This application allows Kinesis and DynamoDB streams to be processed using Erlang (by way of the KCL MultiLangDaemon).
The Kinesis Client Library abstracts away the distribution of work among a group of workers which are processing data found on a Kinesis stream, including lease management and the assignment of specific workers to specific shards.
A component of the KCL is the MultiLangDaemon, which allows non-Java applications to be more easily integrated with the KCL by way of a simple JSON protocol: it launches one subprocess per owned shard and communicates on stdin/stdout.
AdRoll needed the ability to perform Kinesis data processing in an Erlang system, and thus
this project was born. We launch one erlmld
supervision tree per Kinesis/DynamoDB
stream being processed in an Erlang node. This results in an instance of the
MultiLangDaemon being launched as a port program for each stream being processed.
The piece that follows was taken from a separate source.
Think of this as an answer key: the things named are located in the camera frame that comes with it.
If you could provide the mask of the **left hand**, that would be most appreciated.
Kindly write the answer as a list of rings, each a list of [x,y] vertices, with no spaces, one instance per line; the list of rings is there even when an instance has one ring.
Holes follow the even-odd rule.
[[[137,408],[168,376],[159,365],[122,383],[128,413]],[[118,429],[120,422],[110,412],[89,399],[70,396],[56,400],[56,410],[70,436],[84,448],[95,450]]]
Each MLD process in turn launches one subprocess for each owned shard; these are simply netcat or socat processes which map I/O back to the Erlang node via TCP, allowing us to do all data processing in Erlang:
A gen_statem
worker implements the MLD protocol on the Erlang side; one of these runs in
a process for each shard owned by the current worker.
A MultiLangDaemon adapter supports DynamoDB streams using the same MLD protocol.
AdRoll uses this to implement a high-performance global cache population system which supports a real-time bidding platform also implemented in Erlang.